* _Directions_:
Run through the records and, wherever a line holds the word "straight", return that line.

----------------

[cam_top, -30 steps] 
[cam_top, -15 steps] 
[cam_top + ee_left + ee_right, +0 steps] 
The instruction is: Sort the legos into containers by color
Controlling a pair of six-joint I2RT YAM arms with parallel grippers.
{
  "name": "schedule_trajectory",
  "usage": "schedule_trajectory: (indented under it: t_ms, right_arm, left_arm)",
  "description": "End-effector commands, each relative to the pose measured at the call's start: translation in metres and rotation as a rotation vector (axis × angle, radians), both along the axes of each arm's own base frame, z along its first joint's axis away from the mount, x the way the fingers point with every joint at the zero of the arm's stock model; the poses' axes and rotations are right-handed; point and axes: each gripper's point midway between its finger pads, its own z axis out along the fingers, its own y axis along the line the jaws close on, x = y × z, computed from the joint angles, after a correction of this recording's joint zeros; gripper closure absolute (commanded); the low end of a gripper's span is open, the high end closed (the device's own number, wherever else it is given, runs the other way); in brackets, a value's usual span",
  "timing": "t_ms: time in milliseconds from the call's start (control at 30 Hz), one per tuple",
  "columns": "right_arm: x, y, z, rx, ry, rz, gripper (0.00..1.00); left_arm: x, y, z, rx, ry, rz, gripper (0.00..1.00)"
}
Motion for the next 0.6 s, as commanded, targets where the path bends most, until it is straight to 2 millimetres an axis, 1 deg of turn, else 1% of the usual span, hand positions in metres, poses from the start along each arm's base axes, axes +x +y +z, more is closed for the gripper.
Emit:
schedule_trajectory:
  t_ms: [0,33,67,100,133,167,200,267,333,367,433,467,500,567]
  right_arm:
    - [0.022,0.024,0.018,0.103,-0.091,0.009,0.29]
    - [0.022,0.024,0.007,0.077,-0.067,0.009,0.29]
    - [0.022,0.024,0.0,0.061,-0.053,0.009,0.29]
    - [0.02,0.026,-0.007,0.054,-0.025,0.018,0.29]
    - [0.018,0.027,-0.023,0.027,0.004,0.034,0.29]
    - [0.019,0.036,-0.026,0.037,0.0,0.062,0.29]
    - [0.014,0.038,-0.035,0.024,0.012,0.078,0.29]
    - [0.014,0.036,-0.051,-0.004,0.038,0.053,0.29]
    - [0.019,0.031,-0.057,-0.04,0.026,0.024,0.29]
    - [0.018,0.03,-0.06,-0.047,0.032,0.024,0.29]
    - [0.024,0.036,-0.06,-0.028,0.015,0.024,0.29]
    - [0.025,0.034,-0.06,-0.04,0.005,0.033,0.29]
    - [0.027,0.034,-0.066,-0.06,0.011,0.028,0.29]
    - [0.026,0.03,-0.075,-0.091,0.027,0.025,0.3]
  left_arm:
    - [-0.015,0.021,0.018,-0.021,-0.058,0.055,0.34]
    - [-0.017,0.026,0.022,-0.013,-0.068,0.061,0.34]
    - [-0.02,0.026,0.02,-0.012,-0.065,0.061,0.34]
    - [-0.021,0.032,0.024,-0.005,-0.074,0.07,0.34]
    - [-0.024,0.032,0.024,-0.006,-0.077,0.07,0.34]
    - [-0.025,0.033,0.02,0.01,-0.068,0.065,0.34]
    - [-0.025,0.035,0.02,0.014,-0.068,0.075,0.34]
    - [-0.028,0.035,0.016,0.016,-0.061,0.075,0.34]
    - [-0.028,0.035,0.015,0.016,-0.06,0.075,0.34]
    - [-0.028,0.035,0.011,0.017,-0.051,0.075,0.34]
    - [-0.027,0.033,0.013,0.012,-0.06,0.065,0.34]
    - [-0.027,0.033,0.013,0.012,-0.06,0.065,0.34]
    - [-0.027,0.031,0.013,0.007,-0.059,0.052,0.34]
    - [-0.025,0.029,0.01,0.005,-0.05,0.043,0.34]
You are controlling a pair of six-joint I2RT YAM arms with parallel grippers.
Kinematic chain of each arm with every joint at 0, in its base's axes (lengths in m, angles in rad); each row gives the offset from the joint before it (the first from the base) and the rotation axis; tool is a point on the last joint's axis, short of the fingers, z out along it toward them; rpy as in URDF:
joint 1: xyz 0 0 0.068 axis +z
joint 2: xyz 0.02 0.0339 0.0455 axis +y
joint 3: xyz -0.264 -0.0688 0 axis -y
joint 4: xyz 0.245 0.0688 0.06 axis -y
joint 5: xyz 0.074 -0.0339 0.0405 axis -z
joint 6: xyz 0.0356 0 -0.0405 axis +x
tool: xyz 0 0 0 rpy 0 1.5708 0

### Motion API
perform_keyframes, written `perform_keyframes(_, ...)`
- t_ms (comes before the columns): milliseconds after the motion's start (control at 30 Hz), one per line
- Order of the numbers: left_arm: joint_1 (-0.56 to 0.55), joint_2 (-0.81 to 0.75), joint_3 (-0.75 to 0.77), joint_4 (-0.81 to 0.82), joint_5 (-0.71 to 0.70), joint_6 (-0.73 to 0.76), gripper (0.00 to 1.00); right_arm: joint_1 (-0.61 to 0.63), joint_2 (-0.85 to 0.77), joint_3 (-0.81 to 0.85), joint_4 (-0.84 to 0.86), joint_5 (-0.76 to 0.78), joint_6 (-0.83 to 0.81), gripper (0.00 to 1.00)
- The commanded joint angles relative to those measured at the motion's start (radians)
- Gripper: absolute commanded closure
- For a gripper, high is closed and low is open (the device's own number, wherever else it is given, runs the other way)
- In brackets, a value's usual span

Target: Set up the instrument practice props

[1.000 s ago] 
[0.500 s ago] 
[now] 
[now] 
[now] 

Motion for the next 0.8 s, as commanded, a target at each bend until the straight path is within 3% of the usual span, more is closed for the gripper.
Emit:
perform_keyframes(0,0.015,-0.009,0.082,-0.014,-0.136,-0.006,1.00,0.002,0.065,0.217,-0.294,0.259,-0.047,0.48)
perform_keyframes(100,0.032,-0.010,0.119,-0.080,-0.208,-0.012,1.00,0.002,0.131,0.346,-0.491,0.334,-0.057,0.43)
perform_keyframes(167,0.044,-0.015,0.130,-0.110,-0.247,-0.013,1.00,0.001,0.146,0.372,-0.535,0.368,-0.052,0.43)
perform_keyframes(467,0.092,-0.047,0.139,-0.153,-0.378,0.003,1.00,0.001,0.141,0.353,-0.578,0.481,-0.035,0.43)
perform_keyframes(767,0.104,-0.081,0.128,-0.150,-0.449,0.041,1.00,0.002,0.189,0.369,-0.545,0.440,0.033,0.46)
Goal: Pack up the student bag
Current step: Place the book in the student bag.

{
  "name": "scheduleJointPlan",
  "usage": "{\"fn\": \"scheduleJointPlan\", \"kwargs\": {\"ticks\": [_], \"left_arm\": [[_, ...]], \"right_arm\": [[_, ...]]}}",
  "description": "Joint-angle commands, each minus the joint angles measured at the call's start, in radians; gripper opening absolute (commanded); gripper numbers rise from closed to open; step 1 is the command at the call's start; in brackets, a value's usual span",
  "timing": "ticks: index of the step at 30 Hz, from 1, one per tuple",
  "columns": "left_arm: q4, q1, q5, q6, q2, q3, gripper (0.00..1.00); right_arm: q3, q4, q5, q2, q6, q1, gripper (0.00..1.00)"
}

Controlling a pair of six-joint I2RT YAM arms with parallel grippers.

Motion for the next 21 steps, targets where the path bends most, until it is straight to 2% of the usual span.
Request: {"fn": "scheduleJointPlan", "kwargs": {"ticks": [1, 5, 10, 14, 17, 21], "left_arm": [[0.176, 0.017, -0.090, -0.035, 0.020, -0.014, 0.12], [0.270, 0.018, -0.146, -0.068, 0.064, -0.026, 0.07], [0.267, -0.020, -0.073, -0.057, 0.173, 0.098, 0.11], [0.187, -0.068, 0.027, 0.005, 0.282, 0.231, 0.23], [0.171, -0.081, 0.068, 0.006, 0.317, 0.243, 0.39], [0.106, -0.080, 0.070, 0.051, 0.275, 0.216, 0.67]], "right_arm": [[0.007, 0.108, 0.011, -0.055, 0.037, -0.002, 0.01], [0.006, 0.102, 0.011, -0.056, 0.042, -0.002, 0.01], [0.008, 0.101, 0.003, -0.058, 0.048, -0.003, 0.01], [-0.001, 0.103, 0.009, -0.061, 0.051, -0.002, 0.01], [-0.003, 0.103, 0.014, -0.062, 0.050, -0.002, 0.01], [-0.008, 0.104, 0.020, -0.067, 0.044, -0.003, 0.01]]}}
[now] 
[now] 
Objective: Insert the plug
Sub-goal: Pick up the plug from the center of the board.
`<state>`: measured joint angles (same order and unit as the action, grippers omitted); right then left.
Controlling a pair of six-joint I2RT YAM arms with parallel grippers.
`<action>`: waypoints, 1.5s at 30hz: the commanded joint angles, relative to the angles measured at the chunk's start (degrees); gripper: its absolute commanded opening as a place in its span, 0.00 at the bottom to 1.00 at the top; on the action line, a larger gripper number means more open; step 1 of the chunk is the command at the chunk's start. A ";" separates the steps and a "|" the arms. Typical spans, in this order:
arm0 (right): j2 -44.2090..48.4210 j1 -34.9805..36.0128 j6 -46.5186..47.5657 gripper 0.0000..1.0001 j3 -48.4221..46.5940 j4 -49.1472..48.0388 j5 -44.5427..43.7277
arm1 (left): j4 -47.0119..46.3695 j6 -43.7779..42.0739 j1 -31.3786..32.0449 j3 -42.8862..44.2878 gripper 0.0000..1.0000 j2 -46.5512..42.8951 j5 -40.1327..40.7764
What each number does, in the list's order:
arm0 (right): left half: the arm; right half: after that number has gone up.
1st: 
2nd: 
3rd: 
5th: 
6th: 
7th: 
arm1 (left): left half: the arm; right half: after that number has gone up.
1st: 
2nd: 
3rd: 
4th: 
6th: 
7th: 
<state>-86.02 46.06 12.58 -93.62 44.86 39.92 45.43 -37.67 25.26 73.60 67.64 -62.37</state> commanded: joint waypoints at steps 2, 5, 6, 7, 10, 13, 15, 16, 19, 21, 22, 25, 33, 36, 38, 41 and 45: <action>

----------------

* _Solution for this task_:
Motion for the next 0.6 s, as commanded, targets where the path bends most, until it is straight to 2 millimetres an axis, 1 deg of turn, else 1% of the usual span, hand positions in metres, poses from the start along each arm's base axes, axes +x +y +z, more is closed for the gripper.
Motion for the next 0.8 s, as commanded, a target at each bend until the straight path is within 3% of the usual span, more is closed for the gripper.
Motion for the next 21 steps, targets where the path bends most, until it is straight to 2% of the usual span.

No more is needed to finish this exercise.